Combinations with repetitions: Difference between revisions

=={{header|C++}}==

Non recursive version.

<lang cpp>

#include <cstdio>

#include <vector>

#include <string>

using namespace std;

void print_vector(const vector<int> &v, size_t n, const vector<string> &s){

for (size_t i = 0; i < n; ++i)

printf("%s\t", s[v[i]].c_str());

printf("\n");

}

void combination_with_repetiton(int sabores, int bolas, const vector<string>& v_sabores){

sabores--;

vector<int> v(bolas+1, 0);

while (true){

for (int i = 0; i < bolas; ++i){ //vai um

if (v[i] > sabores){

v[i + 1] += 1;

for (int k = i; k >= 0; --k){

v[k] = v[i + 1];

}

//v[i] = v[i + 1];

}

}

if (v[bolas] > 0)

break;

print_vector(v, bolas, v_sabores);

v[0] += 1;

}

}

int main(){

vector<string> options{ "iced", "jam", "plain" };

combination_with_repetiton(3, 2, options);

return 0;

}

</lang>

{{out}}

<pre>

iced iced

jam iced

plain iced

jam jam

plain jam

plain plain

</pre>

=={{header|Perl 6}}==

One could simply generate all [[Permutations_with_repetitions#Perl_6|permutations]], and then remove "duplicates":

{{works with|Rakudo|2016.07}}

<lang perl6>my @S = <iced jam plain>;

my $k = 2;

.put for [X](@S xx $k).unique(as => *.sort.cache, with => &[eqv])</lang>

{{out}}

<pre>

iced iced

iced jam

iced plain

jam jam

jam plain

plain plain

</pre>

Alternatively, a recursive solution:

{{trans|Haskell}}

<lang perl6>proto combs_with_rep (UInt, @) {*}

multi combs_with_rep (0, @) { () }

multi combs_with_rep (1, @a) { map { $_, }, @a }

multi combs_with_rep ($, []) { () }

multi combs_with_rep ($n, [$head, *@tail]) {

|combs_with_rep($n - 1, ($head, |@tail)).map({ $head, |@_ }),

|combs_with_rep($n, @tail);

}

.say for combs_with_rep( 2, [< iced jam plain >] );

# Extra credit:

sub postfix:<!> { [*] 1..$^n }

sub combs_with_rep_count ($k, $n) { ($n + $k - 1)! / $k! / ($n - 1)! }

say combs_with_rep_count( 3, 10 );</lang>

{{out}}

<pre>(iced iced)

(iced jam)

(iced plain)

(jam jam)

(jam plain)

(plain plain)

220</pre>

=={{header|PHP}}==

Non-recursive algorithm to generate all combinations with repetitons.
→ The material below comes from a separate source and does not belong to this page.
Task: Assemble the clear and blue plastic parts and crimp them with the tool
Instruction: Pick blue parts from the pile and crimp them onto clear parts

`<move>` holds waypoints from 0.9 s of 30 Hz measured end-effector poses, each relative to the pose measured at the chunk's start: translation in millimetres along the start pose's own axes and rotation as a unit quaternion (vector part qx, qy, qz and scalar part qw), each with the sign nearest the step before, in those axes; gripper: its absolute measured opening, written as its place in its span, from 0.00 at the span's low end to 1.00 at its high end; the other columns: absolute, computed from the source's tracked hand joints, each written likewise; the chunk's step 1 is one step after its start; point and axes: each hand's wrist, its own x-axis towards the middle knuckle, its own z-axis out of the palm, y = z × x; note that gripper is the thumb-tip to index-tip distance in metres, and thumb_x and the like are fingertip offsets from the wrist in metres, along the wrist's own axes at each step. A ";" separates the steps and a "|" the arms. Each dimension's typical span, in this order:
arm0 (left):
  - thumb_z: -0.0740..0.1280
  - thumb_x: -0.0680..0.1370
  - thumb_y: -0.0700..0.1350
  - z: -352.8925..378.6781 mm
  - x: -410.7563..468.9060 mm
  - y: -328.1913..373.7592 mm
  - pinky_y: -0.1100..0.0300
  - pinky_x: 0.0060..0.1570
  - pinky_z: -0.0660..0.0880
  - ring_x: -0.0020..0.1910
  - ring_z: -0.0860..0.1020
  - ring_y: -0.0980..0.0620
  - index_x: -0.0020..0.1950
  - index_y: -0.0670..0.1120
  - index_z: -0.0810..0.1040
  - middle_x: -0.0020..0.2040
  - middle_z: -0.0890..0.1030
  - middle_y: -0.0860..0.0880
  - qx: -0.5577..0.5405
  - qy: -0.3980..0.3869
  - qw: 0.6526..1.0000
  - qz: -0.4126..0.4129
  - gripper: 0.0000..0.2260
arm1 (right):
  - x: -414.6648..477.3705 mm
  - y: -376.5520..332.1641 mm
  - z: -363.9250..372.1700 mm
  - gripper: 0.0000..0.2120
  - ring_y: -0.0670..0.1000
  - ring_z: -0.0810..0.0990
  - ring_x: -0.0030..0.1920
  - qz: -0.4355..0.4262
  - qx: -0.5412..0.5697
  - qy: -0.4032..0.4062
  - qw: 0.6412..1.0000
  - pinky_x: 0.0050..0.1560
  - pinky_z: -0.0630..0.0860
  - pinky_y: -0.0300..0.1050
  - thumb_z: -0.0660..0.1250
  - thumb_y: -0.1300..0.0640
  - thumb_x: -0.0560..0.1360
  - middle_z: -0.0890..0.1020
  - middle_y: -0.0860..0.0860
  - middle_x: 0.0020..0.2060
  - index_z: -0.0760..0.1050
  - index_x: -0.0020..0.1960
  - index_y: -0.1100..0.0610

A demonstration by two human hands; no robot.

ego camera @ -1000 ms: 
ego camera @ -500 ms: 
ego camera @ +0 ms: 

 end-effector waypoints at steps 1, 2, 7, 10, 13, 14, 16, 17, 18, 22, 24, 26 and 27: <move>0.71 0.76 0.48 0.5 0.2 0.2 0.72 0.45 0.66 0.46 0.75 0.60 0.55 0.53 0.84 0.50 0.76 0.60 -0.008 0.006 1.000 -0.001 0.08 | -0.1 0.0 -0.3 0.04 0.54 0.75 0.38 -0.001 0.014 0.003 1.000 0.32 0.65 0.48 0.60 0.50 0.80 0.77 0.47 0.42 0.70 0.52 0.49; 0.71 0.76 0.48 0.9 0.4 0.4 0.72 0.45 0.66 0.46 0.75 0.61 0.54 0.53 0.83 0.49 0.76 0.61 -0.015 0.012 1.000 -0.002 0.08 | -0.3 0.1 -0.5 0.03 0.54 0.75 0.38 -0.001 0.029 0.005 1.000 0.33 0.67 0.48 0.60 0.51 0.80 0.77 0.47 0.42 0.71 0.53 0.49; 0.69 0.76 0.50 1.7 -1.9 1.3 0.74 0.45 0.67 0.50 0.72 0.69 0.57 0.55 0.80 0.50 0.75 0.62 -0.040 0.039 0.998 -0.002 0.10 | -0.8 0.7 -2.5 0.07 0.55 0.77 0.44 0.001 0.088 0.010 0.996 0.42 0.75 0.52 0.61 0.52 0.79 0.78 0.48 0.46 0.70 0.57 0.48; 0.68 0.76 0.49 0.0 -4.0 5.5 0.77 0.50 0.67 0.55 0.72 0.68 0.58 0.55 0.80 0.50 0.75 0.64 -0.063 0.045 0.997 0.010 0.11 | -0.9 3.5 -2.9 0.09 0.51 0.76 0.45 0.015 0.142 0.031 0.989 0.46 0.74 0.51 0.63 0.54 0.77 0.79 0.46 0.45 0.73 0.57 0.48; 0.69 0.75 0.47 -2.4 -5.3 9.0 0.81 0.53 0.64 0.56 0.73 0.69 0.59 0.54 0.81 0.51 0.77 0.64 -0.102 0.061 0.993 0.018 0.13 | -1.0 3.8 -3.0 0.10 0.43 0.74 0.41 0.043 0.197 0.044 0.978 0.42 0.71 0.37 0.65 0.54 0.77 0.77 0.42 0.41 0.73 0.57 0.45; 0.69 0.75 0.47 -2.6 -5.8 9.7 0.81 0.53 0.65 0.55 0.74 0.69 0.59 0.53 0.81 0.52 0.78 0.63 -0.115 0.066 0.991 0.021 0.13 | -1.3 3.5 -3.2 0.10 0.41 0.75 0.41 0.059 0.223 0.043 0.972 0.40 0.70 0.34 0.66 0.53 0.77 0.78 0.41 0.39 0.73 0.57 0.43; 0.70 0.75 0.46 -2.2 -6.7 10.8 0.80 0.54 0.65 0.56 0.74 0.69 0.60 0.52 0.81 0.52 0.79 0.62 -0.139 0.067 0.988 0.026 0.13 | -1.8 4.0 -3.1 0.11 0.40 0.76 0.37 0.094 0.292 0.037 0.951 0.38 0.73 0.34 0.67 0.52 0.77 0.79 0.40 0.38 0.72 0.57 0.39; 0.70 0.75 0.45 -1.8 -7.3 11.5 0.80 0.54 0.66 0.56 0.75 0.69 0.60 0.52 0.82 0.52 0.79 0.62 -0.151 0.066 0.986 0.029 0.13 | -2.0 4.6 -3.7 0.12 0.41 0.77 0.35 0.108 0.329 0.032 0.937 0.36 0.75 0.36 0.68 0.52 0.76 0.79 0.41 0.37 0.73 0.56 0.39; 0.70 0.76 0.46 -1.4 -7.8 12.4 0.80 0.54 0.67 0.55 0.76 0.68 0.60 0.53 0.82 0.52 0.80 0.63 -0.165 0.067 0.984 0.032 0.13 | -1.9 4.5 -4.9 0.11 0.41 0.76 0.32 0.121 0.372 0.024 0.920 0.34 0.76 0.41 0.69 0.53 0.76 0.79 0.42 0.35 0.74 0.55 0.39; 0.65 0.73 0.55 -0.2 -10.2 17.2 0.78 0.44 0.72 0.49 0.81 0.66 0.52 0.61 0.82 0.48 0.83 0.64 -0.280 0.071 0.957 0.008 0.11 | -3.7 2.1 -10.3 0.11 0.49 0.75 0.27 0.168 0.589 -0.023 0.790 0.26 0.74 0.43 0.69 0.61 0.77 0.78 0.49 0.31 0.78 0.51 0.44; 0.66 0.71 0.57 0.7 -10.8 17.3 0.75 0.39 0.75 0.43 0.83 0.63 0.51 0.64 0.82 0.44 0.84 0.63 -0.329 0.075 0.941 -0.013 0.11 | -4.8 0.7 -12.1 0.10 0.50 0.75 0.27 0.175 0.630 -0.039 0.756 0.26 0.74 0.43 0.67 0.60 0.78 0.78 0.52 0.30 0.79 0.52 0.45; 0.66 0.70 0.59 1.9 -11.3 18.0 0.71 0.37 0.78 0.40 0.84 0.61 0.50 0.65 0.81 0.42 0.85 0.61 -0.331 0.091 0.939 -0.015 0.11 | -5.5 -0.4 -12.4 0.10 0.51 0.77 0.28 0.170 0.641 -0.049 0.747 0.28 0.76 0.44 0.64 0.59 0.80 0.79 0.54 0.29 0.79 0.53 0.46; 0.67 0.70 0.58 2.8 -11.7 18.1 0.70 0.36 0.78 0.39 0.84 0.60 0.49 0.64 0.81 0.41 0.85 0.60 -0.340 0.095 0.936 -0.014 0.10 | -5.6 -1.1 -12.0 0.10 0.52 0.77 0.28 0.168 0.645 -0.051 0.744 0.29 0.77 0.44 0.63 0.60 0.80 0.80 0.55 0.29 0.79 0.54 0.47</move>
Taken from here: [https://habrahabr.ru/post/311934/]

You must set k n variables and fill arrays b and c.

<lang PHP>

<?php

//Author Ivan Gavryushin @dcc0

$k=3;

$n=5;

//set amount of elements as in $n var

$c=array(1,2,3,4,5);

//set amount of 1 as in $k var

$b=array(1,1,1);

$j=$k-1;

//Вывод

function printt($b,$k) {

$z=0;

while ($z < $k) print $b[$z++].' ';

print '<br>';

}

printt ($b,$k);

while (1) {

//Увеличение на позиции K до N

if (array_search($b[$j]+1,$c)!==false ) {

$b[$j]=$b[$j]+1;

printt ($b,$k);

}

if ($b[$k-1]==$n) {

$i=$k-1;

//Просмотр массива справа налево

while ($i >= 0) {

//Условие выхода

if ( $i == 0 && $b[$i] == $n) break 2;

//Поиск элемента для увеличения

$m=array_search($b[$i]+1,$c);

if ($m!==false) {

$c[$m]=$c[$m]-1;

$b[$i]=$b[$i]+1;

$g=$i;

//Сортировка массива B

while ($g != $k-1) {

array_unshift ($c, $b[$g+1]);

$b[$g+1]=$b[$i];

$g++;

}

//Удаление повторяющихся значений из C

$c=array_diff($c,$b);

printt ($b,$k);

array_unshift ($c, $n);

break;

}

$i--;

}

}

}

?>

</lang>